Using solar power as an energy alternative has always been considered an environmentally sound option. Now, scientists have created a new use for the sun’s rays.
Engineers from the University of Glasgow have created electronic skin made from graphene — a flexible, material-made graphite — to cover prosthetic hands. The material is considered to be stronger than steel and conducts electricity.
The skin has a transparent, touch-sensitive layer that allows it to absorb 98 percent of sunlight that passes through its surface. Study lead Ravinder Dahiya said attempting to recreate human skin’s properties was a challenge for him and colleagues in his Bendable Electronics and Sensing Technologies (BEST) group.
“Human skin is an incredibly complex system capable of detecting pressure, temperature and texture through an array of neural sensors which carry signals from the skin to the brain,” Dahiya said in a press release. “My colleagues and I have already made significant steps in creating prosthetic prototypes which integrate synthetic skin and are capable of making very sensitive pressure measurements.”
Dahiya said the measurements allow a prosthetic hand to properly grip soft materials, which other prosthetics often struggle to do.

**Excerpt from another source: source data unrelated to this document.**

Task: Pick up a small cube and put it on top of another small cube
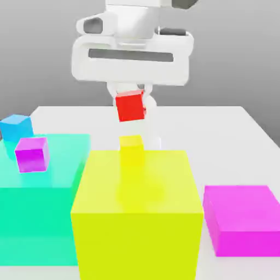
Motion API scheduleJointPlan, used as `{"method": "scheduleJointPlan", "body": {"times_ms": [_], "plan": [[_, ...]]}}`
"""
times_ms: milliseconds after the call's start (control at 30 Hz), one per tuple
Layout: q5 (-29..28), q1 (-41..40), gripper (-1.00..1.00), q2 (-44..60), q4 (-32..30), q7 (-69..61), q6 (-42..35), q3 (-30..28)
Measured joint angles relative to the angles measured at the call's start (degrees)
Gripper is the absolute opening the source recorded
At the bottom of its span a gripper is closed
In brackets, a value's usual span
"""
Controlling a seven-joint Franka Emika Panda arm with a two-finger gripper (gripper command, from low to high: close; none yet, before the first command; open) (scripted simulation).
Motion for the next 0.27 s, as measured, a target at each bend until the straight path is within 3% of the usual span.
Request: {"method": "scheduleJointPlan", "body": {"times_ms": [133,167,267], "plan": [[0.8,0.1,-1.00,2.0,-6.2,-0.3,7.1,0.0],[0.9,0.0,1.00,2.7,-7.5,-0.4,9.0,0.0],[0.9,0.0,1.00,2.7,-7.5,-0.4,9.0,0.0]]}}
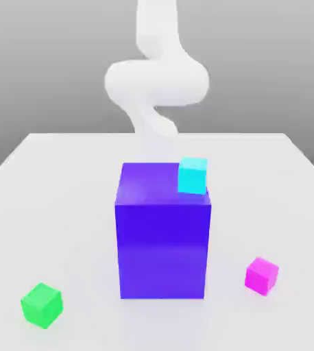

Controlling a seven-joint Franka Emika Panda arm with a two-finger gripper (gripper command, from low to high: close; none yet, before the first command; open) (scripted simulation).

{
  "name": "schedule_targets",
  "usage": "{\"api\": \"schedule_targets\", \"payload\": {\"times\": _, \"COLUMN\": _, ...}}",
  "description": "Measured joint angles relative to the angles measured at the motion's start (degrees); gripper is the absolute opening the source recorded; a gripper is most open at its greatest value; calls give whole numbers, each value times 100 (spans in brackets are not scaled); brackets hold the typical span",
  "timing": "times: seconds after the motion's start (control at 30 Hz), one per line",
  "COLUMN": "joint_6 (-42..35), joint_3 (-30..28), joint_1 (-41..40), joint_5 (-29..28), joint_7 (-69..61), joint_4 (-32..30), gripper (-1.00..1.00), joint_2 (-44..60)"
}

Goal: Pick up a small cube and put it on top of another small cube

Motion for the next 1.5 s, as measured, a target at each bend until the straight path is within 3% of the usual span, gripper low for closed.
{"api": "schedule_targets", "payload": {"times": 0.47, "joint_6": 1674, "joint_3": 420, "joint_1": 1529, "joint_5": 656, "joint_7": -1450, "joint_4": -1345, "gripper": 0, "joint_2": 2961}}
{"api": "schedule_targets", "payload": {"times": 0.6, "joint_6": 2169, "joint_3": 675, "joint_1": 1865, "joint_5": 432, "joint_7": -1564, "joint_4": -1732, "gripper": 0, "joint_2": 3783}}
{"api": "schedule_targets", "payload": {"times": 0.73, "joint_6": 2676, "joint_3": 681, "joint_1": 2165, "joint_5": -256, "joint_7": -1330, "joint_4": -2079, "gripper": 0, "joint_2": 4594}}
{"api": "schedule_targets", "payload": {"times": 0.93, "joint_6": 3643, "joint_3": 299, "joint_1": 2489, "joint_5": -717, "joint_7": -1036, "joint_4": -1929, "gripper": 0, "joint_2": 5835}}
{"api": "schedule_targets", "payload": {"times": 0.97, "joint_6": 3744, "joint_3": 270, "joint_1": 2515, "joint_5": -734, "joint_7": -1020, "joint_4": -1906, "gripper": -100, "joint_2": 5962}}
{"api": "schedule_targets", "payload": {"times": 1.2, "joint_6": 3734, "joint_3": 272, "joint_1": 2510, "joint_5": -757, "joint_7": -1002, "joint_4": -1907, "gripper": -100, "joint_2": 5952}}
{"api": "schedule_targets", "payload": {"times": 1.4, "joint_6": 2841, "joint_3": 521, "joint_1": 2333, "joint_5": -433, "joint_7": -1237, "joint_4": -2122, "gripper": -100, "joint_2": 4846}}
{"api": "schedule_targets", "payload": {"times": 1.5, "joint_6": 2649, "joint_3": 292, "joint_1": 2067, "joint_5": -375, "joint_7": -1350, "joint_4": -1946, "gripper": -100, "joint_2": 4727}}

Dahiya and the BEST group were able to place cells that generate power, called photovoltaic cells, within the electronic skin.
The team is working to use 3D printing as a way to create affordable and sensitive prosthetic limbs with the help of a student club known as Helping Hands, Dahiya said. Thanks to the skin’s transparent layer and sensor cells, it is sensitive to touch and can withstand a broad range of pressure.
The skin requires only 20 nanowatts of power per square centimeter, a standard that can be met by the worst photovoltaic cells on the market. The energy harvested cannot be stored, but Dahiya and his team are working to implement a battery system for the skin.
“The other next step for us is to further develop the power-generation technology which underpins this research and use it to power the motors which drive the prosthetic hand itself. This could allow the creation of an entirely energy-autonomous prosthetic limb,” Dahiya said.
The study was able to test the skin by taking patches, integrating them onto prosthetic hands and observing its responses. The sensors’ stimuli were evaluated by a series of tasks, such as touching and grabbing soft objects.
“Skin capable of touch sensitivity also opens the possibility of creating robots capable of making better decisions about human safety,” Dahiya said. “A robot working on a construction line, for example, is much less likely to accidentally injure a human if it can feel that a person has unexpectedly entered their area of movement and stop before an injury can occur.”
The study was funded by the Engineering and Physical Sciences Research Council and the Scottish Funding Council. It was published in Advanced Functional Materials.